- _EXERCISE DIRECTIONS_:
Return a copy of every line in the records that includes the word "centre".

- _PROVIDED RECORDS_:
+-------+

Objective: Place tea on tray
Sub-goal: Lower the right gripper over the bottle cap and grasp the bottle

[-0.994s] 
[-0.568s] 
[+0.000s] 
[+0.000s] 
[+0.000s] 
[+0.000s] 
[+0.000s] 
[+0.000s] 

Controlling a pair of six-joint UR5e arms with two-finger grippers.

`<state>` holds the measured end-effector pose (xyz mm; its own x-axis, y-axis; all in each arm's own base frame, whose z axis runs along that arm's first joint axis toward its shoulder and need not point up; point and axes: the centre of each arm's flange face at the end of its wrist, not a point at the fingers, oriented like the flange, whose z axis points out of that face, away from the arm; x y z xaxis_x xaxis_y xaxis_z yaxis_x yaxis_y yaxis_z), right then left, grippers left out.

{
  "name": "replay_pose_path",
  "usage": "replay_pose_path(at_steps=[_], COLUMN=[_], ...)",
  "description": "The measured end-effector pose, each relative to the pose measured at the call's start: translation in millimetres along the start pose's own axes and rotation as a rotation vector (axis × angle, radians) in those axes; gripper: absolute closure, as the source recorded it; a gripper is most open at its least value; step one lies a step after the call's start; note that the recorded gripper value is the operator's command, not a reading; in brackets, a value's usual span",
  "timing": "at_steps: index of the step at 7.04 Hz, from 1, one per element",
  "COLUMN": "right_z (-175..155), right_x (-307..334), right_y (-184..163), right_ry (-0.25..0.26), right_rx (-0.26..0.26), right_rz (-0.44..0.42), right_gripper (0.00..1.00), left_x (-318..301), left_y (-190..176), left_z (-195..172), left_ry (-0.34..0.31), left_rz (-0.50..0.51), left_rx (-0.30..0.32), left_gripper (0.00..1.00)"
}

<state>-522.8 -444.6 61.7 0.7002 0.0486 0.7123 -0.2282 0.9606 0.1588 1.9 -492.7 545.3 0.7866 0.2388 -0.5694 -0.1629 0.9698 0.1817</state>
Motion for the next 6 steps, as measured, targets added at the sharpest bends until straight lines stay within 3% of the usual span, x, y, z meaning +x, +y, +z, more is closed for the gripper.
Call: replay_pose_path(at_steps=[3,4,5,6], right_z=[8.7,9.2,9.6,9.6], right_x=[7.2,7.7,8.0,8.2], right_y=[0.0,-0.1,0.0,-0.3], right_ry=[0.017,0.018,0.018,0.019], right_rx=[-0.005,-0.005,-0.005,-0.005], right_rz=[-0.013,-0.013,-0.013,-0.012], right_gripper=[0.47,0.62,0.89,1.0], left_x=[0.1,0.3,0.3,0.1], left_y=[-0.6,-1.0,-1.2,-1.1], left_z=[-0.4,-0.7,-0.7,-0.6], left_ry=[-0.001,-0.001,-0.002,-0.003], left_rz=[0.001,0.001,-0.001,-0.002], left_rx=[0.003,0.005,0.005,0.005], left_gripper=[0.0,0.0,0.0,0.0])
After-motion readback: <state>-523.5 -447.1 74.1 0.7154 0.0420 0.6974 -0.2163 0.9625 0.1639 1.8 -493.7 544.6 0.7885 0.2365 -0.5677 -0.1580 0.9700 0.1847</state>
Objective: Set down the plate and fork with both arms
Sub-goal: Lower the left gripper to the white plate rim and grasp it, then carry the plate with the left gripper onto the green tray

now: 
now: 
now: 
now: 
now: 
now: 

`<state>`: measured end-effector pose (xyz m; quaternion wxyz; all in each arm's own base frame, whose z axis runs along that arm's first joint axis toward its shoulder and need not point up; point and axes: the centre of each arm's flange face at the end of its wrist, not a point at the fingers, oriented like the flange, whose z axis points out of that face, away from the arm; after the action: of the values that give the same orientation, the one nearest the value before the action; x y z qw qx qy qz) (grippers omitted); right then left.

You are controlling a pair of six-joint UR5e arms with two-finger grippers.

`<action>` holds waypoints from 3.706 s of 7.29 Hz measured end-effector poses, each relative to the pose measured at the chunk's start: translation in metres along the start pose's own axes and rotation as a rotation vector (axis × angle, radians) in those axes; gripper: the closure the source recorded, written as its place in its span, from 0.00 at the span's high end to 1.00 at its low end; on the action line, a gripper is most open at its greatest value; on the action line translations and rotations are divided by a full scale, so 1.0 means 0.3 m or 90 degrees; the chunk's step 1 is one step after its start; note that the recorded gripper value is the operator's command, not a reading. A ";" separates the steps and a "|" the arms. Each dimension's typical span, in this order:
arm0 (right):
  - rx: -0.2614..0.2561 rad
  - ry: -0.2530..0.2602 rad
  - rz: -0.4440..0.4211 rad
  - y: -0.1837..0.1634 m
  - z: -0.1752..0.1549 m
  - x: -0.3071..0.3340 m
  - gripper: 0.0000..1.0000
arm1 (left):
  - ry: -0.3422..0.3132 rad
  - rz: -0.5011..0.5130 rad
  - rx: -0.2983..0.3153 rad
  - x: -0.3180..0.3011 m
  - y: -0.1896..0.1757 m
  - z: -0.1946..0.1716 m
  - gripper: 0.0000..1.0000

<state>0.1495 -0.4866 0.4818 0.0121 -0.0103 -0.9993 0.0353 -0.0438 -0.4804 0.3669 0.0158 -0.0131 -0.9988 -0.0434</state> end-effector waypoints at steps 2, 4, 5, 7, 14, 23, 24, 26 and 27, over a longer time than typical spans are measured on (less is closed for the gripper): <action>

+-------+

- _SOLVED PROBLEM_:
`<state>` holds the measured end-effector pose (xyz mm; its own x-axis, y-axis; all in each arm's own base frame, whose z axis runs along that arm's first joint axis toward its shoulder and need not point up; point and axes: the centre of each arm's flange face at the end of its wrist, not a point at the fingers, oriented like the flange, whose z axis points out of that face, away from the arm; x y z xaxis_x xaxis_y xaxis_z yaxis_x yaxis_y yaxis_z), right then left, grippers left out.
`<state>`: measured end-effector pose (xyz m; quaternion wxyz; all in each arm's own base frame, whose z axis runs along that arm's first joint axis toward its shoulder and need not point up; point and axes: the centre of each arm's flange face at the end of its wrist, not a point at the fingers, oriented like the flange, whose z axis points out of that face, away from the arm; after the action: of the values that give the same orientation, the one nearest the value before the action; x y z qw qx qy qz) (grippers omitted); right then left.

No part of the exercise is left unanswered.